Only it wasn't like that. We would return home to an un assessable danger and it was essential to be aware of it, and to plan. Sobered as always by what lay ahead, I nevertheless went to a post- race party in fine spirits, and after that to Los Angeles airport to fly through the night to Australia. The party, the people came with us. Melbourne took up the impetus, pressing forward to its own Cup, always held on the first Tuesday in November. Everything, they told us there, stopped for the race. Schoolchildren had a holiday and the Melbourne shops closed. The Hyatt Hotel, where we stayed (Watson and Watson), had a lobby crisscrossed by people known better in Newmarket, all with the ready grins of kids out of school. Ramsey had surpassed himself in the matter of reservations. Even to reach our floor, we had to use a special key in the elevator, and there was a private lounge up there for cocktails and breakfast (but separately). Malcolm appreciated it, took it all in his stride, ordered champagne, breathed Melbourne air and became an instant Australian. Out at Flemington racecourse (no chateau), there was less sophistication than at Santa Anita, just as much enthusiasm, very good food, a much better parade ring. Malcolm found the day's racing less compulsive than Paris or California through not owning a runner. He'd tried to remedy this on arrival, but no one would sell one of the top bunch, and he wanted nothing less. Instead, he set about gambling with method but only in tens and soon tired of it, win or lose. I left him and Ramsey in the Committee rooms and wandered down to the crowd as in Paris, and wondered how many in the throng struggled with intractable problems in their shirtsleeves, no shirts, carnival hats. When the party was over, Malcolm would grow restless and want to move on, and I wasn't ready. Under the shade trees, surrounded by beer cans, listening to the vigorous down-under language, I searched for the solution that would cause us least grief.

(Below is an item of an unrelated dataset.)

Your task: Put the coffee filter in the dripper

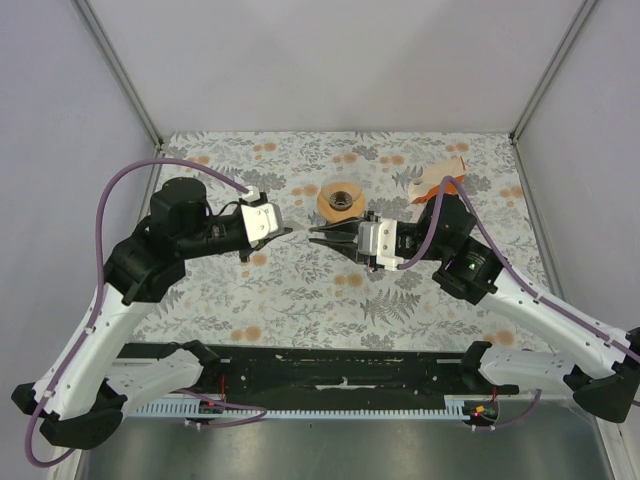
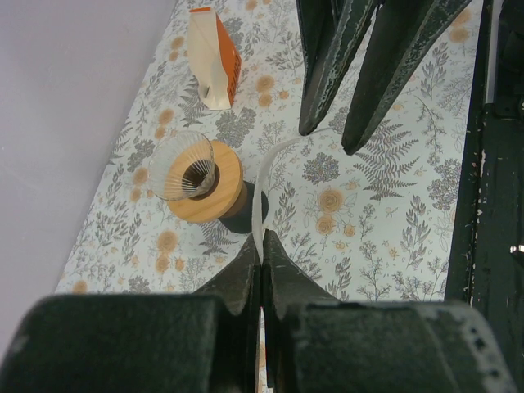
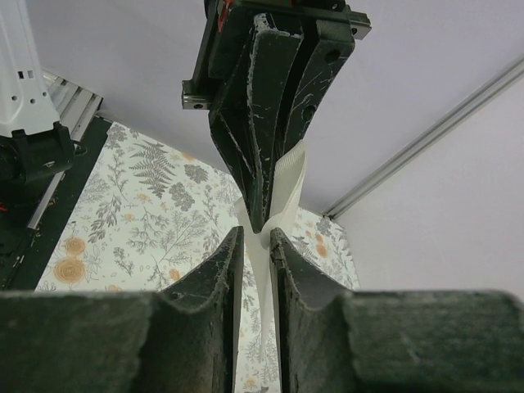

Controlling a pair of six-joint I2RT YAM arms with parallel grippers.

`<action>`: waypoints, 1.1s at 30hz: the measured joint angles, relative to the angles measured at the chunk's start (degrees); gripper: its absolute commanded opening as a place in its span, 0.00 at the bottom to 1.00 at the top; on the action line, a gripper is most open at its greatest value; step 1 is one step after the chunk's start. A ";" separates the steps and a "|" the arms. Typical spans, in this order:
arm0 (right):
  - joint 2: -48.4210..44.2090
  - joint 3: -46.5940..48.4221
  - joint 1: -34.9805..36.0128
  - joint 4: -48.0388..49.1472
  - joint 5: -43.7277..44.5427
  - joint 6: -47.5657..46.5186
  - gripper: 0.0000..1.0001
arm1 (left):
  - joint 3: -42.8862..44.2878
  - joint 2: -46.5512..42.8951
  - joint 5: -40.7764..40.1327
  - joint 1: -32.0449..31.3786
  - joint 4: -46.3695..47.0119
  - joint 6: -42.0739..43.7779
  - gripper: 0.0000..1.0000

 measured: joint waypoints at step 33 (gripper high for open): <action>-1.62 -2.01 0.48 4.33 4.48 -1.01 0.37 | 0.46 0.57 -0.07 0.00 -0.22 0.00 0.02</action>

There was no truly easy way out. No overlooking or dodging what had been done to Moira. But if someone could plead guilty and plead diminished responsibility owing to stress, there might be a quiet trial and a lifetime for us of visiting a sort of hospital instead of a rigorous prison. Either way, any way, there were tears in our future. On top of that I had to be right, and I had to convince Malcolm beyond any doubt that I was. Had to convince all the family, and the police, without any mistake. Had to find a way of doing it that was peaceful and simple, for all our sakes.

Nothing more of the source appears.